1) No. This "core" is not stable or self-sustaining or core-like. In pop music, music that "moves beyond" a genre is then constantly re-absorbed within the genre as its new center.
2) The idea of musical ideas being "executed well" here is completely question-begging.
3) There is no possibility for a "deconstruction" here. The spatial metaphor laid out in this article does not consider that a great deal of innovation occurs *not only* "within" these boundaries--that is really just the spinning-off of variation--but that creativity does interesting things to the logic of boundaries: parody, pastiche, transplantation, etc. If you know anything about English poetry, you will know that meter is a similar thing. There is not "correct iambic pentameter" and "moving beyond iambic pentameter." What makes good iambic pentameter is the counter-rhythms and liberties one can take with the form. (Again, I stress this is different from just variation, which is the monkeys-on-typewriters production of permutations within a given limit.)

Now for the false statements.

I got this feeling listening to the new Kylie Minogue album, Aphrodite: Not one track stood out, but I never stopped enjoying the record. As an experience it felt rather like good customer service: seamless, efficient, friendly, and inobtrusive.

This is clever writing, even though "enjoying the record" is very question-begging. But the second sentence must give us pause: has anyone ever ENJOYED good customer service?
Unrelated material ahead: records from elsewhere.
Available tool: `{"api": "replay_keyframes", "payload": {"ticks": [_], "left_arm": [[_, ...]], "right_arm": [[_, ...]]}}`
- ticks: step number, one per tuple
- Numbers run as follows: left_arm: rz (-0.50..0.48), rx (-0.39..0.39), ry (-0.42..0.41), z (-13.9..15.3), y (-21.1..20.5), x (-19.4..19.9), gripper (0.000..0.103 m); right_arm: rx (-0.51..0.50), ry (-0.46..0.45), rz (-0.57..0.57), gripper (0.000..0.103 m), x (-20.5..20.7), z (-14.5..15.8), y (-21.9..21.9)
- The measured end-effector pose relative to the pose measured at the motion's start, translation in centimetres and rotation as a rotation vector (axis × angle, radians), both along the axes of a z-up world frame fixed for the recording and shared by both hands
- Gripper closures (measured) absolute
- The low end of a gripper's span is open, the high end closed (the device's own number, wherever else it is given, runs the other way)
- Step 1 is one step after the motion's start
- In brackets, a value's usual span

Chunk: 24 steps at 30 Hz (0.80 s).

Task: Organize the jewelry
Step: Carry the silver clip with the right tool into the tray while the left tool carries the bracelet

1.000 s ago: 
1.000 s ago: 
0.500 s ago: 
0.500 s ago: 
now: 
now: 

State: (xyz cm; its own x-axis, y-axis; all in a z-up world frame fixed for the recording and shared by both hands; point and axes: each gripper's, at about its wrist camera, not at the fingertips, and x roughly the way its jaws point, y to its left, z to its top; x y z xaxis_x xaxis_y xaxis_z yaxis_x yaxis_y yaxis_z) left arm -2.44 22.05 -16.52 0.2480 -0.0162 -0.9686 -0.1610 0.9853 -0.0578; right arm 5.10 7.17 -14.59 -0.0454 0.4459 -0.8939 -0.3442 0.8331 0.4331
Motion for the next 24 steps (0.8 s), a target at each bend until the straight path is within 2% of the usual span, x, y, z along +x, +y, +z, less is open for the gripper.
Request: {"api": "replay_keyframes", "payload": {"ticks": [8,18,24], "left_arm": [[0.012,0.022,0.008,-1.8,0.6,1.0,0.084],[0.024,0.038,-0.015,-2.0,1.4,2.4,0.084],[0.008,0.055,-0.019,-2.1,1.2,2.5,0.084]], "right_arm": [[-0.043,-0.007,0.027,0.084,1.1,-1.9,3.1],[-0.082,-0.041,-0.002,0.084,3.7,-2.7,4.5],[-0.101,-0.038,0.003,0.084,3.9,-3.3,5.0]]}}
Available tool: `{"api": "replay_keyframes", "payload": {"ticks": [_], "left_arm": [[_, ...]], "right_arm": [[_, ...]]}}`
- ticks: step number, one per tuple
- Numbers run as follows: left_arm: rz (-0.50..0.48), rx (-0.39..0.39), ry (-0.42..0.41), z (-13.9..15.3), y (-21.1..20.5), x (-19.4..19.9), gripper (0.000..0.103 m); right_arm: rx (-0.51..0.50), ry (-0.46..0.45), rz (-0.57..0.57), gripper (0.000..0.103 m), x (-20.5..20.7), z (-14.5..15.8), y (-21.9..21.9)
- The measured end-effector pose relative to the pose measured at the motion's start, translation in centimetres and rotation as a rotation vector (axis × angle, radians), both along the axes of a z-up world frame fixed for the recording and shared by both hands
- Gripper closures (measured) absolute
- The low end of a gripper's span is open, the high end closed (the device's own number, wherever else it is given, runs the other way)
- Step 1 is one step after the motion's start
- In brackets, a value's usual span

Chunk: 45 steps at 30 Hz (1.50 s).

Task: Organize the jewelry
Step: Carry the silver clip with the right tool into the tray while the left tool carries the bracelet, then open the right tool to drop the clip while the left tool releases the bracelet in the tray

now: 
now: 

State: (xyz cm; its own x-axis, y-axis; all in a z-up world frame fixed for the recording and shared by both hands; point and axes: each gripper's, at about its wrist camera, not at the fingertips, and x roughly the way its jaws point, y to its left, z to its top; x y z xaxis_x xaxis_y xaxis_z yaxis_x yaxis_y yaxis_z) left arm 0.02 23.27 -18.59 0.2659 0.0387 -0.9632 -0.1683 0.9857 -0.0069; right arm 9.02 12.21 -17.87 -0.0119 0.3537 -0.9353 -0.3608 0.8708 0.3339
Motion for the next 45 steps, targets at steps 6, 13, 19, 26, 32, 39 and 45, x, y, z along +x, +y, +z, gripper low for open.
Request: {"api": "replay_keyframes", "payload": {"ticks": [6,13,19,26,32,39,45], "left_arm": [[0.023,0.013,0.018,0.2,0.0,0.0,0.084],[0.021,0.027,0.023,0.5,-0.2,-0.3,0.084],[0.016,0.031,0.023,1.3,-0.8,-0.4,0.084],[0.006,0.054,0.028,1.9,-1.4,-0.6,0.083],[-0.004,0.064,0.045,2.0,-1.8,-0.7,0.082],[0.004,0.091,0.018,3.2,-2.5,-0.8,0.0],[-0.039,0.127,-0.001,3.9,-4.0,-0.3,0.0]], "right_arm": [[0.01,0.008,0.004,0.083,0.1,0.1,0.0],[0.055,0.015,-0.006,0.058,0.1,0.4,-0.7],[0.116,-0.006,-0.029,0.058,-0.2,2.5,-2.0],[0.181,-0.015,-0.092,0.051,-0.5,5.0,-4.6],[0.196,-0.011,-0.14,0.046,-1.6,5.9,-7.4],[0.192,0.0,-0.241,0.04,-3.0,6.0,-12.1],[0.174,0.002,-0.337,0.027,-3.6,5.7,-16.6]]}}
The generic is something one sees only at a distance in time or in taste.

Technically true--in an Aristotelian sense, one has to aggregate the essence of a genre from outside of the particular--the implication here is false.
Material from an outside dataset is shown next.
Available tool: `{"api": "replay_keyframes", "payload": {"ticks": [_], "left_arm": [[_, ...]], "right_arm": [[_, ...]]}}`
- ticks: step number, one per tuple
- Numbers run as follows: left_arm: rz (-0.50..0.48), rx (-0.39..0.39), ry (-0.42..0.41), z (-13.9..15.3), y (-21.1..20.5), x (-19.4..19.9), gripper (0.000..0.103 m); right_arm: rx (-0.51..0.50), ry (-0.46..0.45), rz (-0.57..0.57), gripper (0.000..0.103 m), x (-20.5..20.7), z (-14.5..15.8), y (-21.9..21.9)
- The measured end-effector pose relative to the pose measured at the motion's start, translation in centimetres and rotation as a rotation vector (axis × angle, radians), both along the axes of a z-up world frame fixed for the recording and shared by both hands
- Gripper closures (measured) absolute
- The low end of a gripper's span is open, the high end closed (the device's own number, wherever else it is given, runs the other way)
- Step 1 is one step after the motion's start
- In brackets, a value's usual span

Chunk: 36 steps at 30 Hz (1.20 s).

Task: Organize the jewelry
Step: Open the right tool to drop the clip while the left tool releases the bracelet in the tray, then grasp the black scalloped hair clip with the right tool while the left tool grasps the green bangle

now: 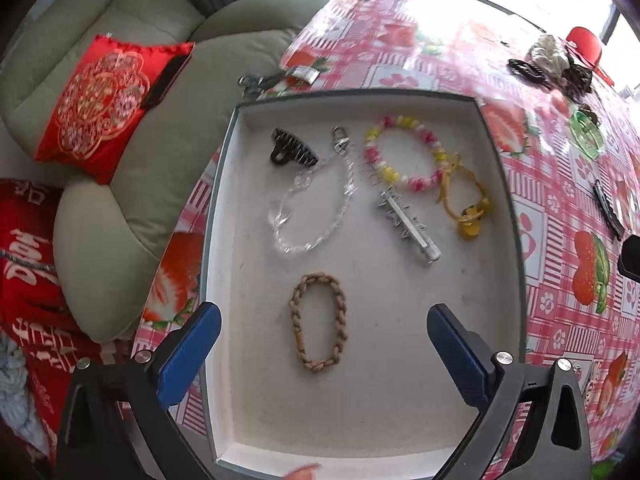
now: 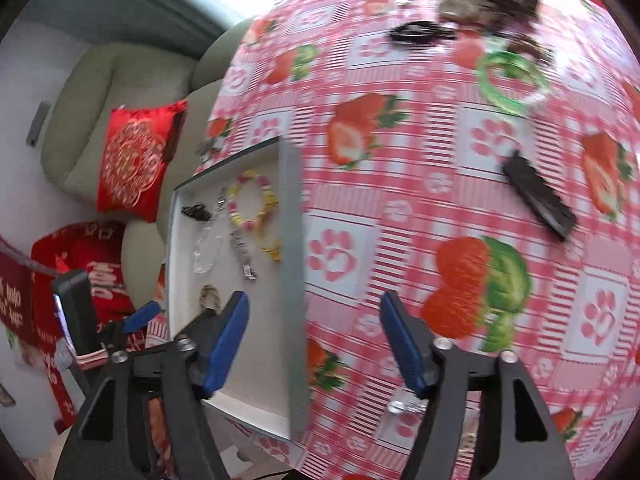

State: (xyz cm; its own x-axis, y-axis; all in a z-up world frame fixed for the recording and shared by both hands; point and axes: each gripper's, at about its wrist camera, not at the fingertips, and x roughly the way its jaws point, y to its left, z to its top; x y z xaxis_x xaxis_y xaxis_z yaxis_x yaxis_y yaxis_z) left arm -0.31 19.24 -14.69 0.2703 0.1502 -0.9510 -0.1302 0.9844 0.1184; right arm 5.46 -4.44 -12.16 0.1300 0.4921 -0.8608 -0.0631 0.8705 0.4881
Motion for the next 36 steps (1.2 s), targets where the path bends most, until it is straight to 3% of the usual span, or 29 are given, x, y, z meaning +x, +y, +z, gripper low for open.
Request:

Let's say that I want to get into some new style of music, say, folk music made with an African thumb-piano. It would be virtually impossible to get a view at the "center" of this genre "from a distance." In one sense, yes, the first 30 songs I heard would "sound alike" to me, and this would be a kind of generic similarity. But I totally refute this. Because I would be constructing this genre out of ignorance and pure phenomenality: the fact that something "showed up" on this quest would automatically incorporate it into my idea of this genre.

This happened when I was getting into the very rule-bound genre of hardcore punk. I wanted fast, fast, fast music. But a lot of things that came my way were FAST, sure (Zeke, Capitalist Casualties, Dillinger Escape Plan) but really have to be placed outside the genre as I was looking for it and as I now know it. What I *wanted* was Jerry's Kids and Mob 47, but this "generic center" was not at all discernible from outside, i.e. from the "distance" that Pitchfork writes about.
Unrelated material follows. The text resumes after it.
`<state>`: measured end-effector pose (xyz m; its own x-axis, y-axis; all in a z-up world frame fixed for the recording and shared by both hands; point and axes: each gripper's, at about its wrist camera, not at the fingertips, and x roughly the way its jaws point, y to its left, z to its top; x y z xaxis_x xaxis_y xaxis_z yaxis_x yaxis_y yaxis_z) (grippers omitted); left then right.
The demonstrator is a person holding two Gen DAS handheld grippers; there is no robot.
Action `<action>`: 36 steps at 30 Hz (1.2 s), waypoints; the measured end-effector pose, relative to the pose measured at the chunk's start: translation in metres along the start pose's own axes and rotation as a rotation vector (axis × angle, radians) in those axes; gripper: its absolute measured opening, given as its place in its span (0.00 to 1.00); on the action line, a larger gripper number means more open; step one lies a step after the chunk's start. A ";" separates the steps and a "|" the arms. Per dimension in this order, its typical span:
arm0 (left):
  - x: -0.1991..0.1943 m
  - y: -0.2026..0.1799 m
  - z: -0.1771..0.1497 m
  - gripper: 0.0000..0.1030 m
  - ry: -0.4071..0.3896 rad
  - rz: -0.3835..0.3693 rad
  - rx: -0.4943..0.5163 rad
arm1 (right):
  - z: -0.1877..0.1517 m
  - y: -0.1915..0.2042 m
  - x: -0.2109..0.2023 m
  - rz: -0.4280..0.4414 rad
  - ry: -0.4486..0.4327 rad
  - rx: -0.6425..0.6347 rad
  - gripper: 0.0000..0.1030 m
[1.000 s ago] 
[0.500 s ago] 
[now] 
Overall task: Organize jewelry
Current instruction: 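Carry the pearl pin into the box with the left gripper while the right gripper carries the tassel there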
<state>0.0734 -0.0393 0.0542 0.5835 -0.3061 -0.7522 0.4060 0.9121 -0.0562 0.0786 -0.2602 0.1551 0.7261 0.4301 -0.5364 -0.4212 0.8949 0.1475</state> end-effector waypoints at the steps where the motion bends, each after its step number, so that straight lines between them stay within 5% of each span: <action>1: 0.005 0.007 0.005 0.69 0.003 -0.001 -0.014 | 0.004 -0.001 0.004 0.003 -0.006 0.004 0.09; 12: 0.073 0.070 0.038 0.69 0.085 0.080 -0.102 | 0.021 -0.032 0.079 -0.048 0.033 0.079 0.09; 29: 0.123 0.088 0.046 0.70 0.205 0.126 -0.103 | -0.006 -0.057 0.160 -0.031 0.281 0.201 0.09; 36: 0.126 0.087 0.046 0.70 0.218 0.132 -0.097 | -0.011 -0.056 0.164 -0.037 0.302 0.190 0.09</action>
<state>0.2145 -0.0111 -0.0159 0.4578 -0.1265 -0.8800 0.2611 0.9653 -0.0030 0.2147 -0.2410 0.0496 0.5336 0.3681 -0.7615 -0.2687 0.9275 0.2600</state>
Not to be too philosophical here, but the "distance" here is not an objective one, like a fine or a coarse adjustment on a microscope (as the metaphor intends). It is really a subjective one; the phenomenon of "African thumb piano music" really exists only in my head UNTIL I have really educated myself. Once so educated, much that will seem generic on first glance will perhaps disappear (into a more correct classification) and an appreciation of nuances will show that was seemed very "usual" was in fact innovation of the highest order, etc. In short, "closing the distance" between oneself and a phenomenon that exists already in one's mind, is entirely an appreciation that the phenomenon in fact DID NOT exist in one's mind, and had to be appropriated anew in its heterogeneity.

This last paragraph is also a good description of falling in love.